2020-12-15

Controversy in Delta

Here where I live in Delta, British Columbia, substantial controversy rages around the local hospice. One member of the Take Back Delta Hospice Discussion group on Facebook received a deeply troubling message containing startling misinformation implying that the simple requirement for the hospice to respect patient choice is actually compulsion on the hospice to impose upon its patients. This got sent sent to this organization's members all across Canada:

.
I simply had to clear a few things up with this Mr. Gunnarson by writing him as follows:

Dear Mr. Gunnarson,
I must respectfully urge you to withdraw the letter apparently circulated by you to your members urging nonresidents of Delta to interfere in a local Delta community issue that is unequivocally none of their business by taking out memberships in the Delta Hospice Society. Please remind your members who do not reside in Delta that, unless they intend to relocate to Delta within coming months, taking membership in this local community society is completely inappropriate.
The Delta Hospice Society is a strongly supported and much loved local community society that provides hospice services to residents who are already dying, to ease and give comfort at the end of life in the manner the dying may, by their own self-initiated choice, desire. A little over ten years ago, Delta residents from all walks of life and faith persuasions gave their enthusiastic financial support to build the Irene Thomas Hospice and the Harold & Veronica Savage Centre for Supportive Care. Membership in the Delta Hospice Society was and long remained very small, with supportive Delta residents leaving the business of the society to those few members and their elected Board of Directors. This is typical of most such service societies, the actual membership is far smaller than the supportive community within which they serve.
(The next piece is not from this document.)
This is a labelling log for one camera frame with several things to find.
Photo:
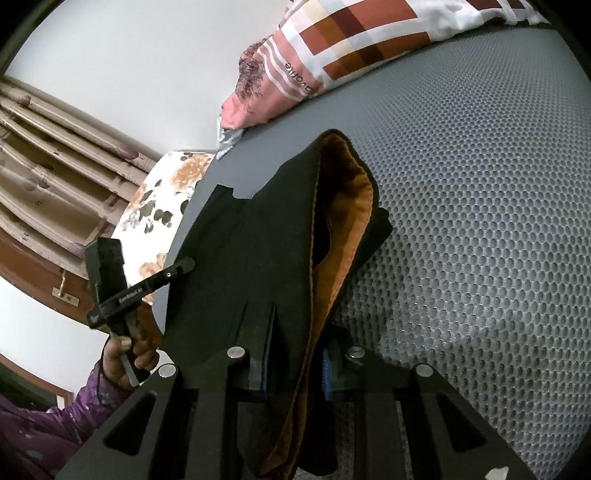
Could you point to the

Whether holding membership or not, residents of Delta most certainly regard the Delta Hospice Society as their community society.
Unfortunately, being a small community society with a limited membership, the Delta Hospice Society was readily susceptible to membership manipulation. In 2019, a hostile element stacked the society membership with people who supported its agenda, including people resident outside of the Delta community and, to the dismay of long standing members and the community as whole, ousted the existing Board of Directors and replaced it with their own Board of Director at the society’s 2019 Annual General Meeting last November. This new Board of Directors continued to stack society membership with residents remote from Delta for whom the operations of the society are completely none of their business, even going so far as to recruit in the United States of America. Delta residents who truly cared about the society they considered to be their own found this turn of events alarming and started taking out their own society memberships only to find that their membership applications were refused and returned to them while the applications of outsiders were being accepted.
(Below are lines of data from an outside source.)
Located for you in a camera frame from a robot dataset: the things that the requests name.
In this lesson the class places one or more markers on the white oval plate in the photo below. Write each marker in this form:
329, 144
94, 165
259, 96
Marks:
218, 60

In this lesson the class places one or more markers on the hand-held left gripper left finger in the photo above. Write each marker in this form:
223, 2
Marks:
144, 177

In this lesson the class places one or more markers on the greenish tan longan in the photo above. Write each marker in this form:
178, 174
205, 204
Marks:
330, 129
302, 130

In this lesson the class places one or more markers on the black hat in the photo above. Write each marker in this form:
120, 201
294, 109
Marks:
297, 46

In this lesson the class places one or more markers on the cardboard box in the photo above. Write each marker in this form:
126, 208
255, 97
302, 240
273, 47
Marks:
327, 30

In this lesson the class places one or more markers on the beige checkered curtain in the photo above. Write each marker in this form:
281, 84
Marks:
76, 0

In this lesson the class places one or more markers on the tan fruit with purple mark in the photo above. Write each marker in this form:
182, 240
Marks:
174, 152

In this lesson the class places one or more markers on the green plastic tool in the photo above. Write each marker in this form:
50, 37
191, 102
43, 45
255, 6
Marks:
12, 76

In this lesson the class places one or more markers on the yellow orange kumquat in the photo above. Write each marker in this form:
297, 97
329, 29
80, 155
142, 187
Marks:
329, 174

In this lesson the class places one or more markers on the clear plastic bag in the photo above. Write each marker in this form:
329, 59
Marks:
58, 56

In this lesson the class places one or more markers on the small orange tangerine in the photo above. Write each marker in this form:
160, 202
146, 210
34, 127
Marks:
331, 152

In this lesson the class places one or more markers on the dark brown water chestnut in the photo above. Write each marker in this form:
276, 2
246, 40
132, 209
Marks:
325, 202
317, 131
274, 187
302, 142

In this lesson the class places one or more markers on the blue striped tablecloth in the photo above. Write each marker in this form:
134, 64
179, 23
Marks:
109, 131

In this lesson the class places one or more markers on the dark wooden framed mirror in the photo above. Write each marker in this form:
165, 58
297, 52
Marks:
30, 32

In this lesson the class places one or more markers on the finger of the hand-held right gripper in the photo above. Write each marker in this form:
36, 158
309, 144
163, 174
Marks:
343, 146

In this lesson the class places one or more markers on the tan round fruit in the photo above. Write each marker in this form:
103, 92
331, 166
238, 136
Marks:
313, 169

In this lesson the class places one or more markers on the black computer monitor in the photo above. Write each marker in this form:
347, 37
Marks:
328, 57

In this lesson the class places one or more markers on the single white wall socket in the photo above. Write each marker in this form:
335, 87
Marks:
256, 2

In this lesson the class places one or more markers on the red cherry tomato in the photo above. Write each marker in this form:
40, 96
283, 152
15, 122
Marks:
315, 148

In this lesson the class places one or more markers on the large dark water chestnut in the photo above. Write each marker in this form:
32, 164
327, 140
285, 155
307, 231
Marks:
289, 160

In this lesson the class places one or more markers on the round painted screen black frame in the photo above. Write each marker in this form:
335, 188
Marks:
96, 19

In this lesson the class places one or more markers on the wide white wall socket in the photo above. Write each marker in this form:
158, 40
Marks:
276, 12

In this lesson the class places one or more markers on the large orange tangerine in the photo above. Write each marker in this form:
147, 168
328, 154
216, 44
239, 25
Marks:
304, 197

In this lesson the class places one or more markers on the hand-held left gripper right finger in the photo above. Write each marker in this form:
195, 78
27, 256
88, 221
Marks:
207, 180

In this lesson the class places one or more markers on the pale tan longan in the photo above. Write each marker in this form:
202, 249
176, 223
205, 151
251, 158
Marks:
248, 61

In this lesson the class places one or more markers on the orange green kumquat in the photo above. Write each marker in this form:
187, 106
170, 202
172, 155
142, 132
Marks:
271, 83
The new Board of Directors then developed a plan to completely change the Constitution and Bylaws of the Delta Hospice Society and transform it from a secular community society into a parochial self-defined “Christian” (quotation marks for so-called because there are deeply faithful Christian residents of Delta who cannot recognize their actions as truly Christian) society. They planned a Special General meeting to authorize this change for last spring.
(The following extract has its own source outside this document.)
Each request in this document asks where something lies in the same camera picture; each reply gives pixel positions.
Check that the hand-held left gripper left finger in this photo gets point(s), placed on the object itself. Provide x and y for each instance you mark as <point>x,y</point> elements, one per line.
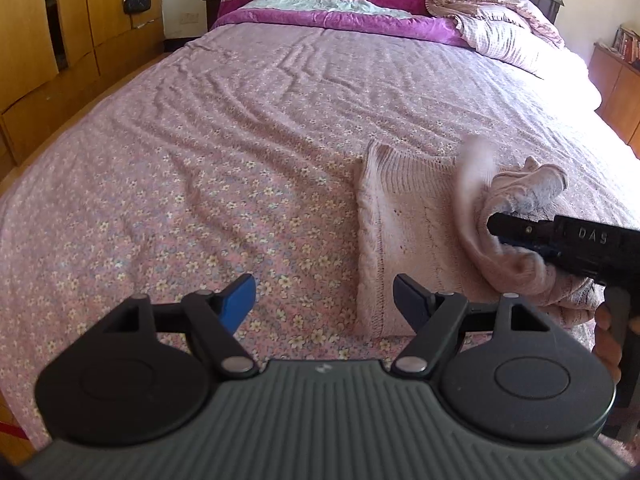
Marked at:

Needless to say Delta residents, out of our love for our community society as it had existed for so many years, quickly grew alarmed, initiated a campaign to take back the Delta Hospice Society by bringing the many resident supporters of and donors to society into membership, and took the matter of the refused memberships to the Supreme Court of British Columbia. The court ruled to require all membership applications be accepted, to require membership lists be made available to the complainants, and to cancel the scheduled Special General Meeting. The new Board of Directors sought to appeal this ruling and the court ordered membership lists and applications sealed pending that appeal while keeping the cancellation on the Special Genela Meeting. The board's eventual appeal to the Appeal Court of British Columbia failed and the board was then required to accept the many resident membership applications. The board then sought a stay on the ruling while it attempted to take tho matter to the Supreme Court of Canada but the appeal court, recognizing that the Supreme Court of Canada would very likely decline to hear their case, refused the stay.
Now, under court order, the Board of Directors of the Delta Hospice Society is finally accepting the many local resident membernship applications. It would appear that this boardt is also upping its campaign to recruit outsiders to counter local residents, as evidenced by your letter. This matter is not the business of any nonresident of Delta. Please leave Delta residents to care for their community society without your interference.